[MATERIALS PROVIDED Boundary: Start]
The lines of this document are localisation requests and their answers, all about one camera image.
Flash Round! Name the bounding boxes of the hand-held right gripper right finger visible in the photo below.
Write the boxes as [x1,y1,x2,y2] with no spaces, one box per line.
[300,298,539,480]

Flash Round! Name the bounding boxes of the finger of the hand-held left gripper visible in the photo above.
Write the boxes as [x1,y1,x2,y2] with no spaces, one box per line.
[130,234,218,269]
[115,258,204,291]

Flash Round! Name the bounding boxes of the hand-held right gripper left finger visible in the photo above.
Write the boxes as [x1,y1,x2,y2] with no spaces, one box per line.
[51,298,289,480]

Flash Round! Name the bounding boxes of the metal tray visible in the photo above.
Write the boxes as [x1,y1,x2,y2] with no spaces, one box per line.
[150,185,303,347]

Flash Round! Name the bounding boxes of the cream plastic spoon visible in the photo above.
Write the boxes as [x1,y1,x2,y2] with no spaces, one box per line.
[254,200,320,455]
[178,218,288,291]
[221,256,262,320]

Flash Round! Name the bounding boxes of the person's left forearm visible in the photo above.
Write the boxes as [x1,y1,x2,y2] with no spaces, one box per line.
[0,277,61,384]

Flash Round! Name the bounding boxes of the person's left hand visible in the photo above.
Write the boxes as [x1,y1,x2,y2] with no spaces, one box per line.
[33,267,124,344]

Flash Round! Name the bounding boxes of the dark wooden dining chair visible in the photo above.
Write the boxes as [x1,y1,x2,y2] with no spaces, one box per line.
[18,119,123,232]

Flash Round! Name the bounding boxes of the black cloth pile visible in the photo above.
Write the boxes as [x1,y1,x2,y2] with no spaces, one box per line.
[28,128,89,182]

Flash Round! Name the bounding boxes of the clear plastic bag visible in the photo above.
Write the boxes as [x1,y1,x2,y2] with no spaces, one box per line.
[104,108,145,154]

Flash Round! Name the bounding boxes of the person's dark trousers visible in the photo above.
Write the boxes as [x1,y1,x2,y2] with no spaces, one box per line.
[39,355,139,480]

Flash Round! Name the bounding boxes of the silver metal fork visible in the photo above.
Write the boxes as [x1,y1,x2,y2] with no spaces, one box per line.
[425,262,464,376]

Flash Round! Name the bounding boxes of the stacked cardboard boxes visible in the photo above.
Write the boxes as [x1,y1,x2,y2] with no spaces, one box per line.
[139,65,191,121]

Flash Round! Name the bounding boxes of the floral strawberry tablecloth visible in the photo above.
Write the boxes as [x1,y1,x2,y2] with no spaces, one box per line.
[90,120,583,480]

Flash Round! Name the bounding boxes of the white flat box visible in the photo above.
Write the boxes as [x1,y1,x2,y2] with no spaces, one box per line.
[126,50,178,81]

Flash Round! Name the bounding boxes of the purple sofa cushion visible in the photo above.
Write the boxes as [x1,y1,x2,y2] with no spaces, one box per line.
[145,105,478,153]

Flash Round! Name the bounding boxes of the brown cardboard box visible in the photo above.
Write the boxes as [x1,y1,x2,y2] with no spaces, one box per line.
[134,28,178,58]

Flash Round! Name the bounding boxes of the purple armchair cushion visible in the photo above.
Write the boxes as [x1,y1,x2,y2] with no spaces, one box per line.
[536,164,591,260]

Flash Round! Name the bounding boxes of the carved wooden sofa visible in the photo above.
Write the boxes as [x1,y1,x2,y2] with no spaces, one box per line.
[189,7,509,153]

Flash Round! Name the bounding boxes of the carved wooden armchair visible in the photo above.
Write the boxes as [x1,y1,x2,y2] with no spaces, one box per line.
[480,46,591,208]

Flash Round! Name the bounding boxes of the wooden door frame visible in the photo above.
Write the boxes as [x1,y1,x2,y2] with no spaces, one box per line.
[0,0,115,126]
[MATERIALS PROVIDED Boundary: End]
§ **WORK INSTRUCTION**: Each record is to be restated word for word.

§ **RESULT OF THE EXERCISE**:
The lines of this document are localisation requests and their answers, all about one camera image.
Flash Round! Name the bounding boxes of the hand-held right gripper right finger visible in the photo below.
Write the boxes as [x1,y1,x2,y2] with no spaces, one box per line.
[300,298,539,480]

Flash Round! Name the bounding boxes of the finger of the hand-held left gripper visible in the photo above.
Write the boxes as [x1,y1,x2,y2] with no spaces, one box per line.
[130,234,218,269]
[115,258,204,291]

Flash Round! Name the bounding boxes of the hand-held right gripper left finger visible in the photo above.
Write the boxes as [x1,y1,x2,y2] with no spaces, one box per line.
[51,298,289,480]

Flash Round! Name the bounding boxes of the metal tray visible in the photo above.
Write the boxes as [x1,y1,x2,y2] with no spaces, one box per line.
[150,185,303,347]

Flash Round! Name the bounding boxes of the cream plastic spoon visible in the photo above.
Write the boxes as [x1,y1,x2,y2] with no spaces, one box per line.
[254,200,320,455]
[178,218,288,291]
[221,256,262,320]

Flash Round! Name the bounding boxes of the person's left forearm visible in the photo above.
Write the boxes as [x1,y1,x2,y2] with no spaces, one box per line.
[0,277,61,384]

Flash Round! Name the bounding boxes of the person's left hand visible in the photo above.
Write the boxes as [x1,y1,x2,y2] with no spaces, one box per line.
[33,267,124,344]

Flash Round! Name the bounding boxes of the dark wooden dining chair visible in the photo above.
Write the boxes as [x1,y1,x2,y2] with no spaces, one box per line.
[18,119,123,232]

Flash Round! Name the bounding boxes of the black cloth pile visible in the photo above.
Write the boxes as [x1,y1,x2,y2] with no spaces, one box per line.
[28,128,89,182]

Flash Round! Name the bounding boxes of the clear plastic bag visible in the photo above.
Write the boxes as [x1,y1,x2,y2] with no spaces, one box per line.
[104,108,145,154]

Flash Round! Name the bounding boxes of the person's dark trousers visible in the photo above.
Write the boxes as [x1,y1,x2,y2] with no spaces, one box per line.
[39,355,139,480]

Flash Round! Name the bounding boxes of the silver metal fork visible in the photo above.
Write the boxes as [x1,y1,x2,y2] with no spaces, one box per line.
[425,262,464,376]

Flash Round! Name the bounding boxes of the stacked cardboard boxes visible in the photo above.
Write the boxes as [x1,y1,x2,y2] with no spaces, one box per line.
[139,65,191,121]

Flash Round! Name the bounding boxes of the floral strawberry tablecloth visible in the photo above.
Write the boxes as [x1,y1,x2,y2] with no spaces, one box per line.
[90,120,583,480]

Flash Round! Name the bounding boxes of the white flat box visible in the photo above.
Write the boxes as [x1,y1,x2,y2] with no spaces, one box per line.
[126,50,178,81]

Flash Round! Name the bounding boxes of the purple sofa cushion visible in the photo above.
Write the boxes as [x1,y1,x2,y2] with no spaces, one box per line.
[145,105,478,153]

Flash Round! Name the bounding boxes of the brown cardboard box visible in the photo above.
Write the boxes as [x1,y1,x2,y2] with no spaces, one box per line.
[134,28,178,58]

Flash Round! Name the bounding boxes of the purple armchair cushion visible in the photo above.
Write the boxes as [x1,y1,x2,y2] with no spaces, one box per line.
[536,164,591,260]

Flash Round! Name the bounding boxes of the carved wooden sofa visible in the photo above.
Write the boxes as [x1,y1,x2,y2] with no spaces, one box per line.
[189,7,509,153]

Flash Round! Name the bounding boxes of the carved wooden armchair visible in the photo above.
Write the boxes as [x1,y1,x2,y2] with no spaces, one box per line.
[480,46,591,208]

Flash Round! Name the bounding boxes of the wooden door frame visible in the photo above.
Write the boxes as [x1,y1,x2,y2] with no spaces, one box per line.
[0,0,115,126]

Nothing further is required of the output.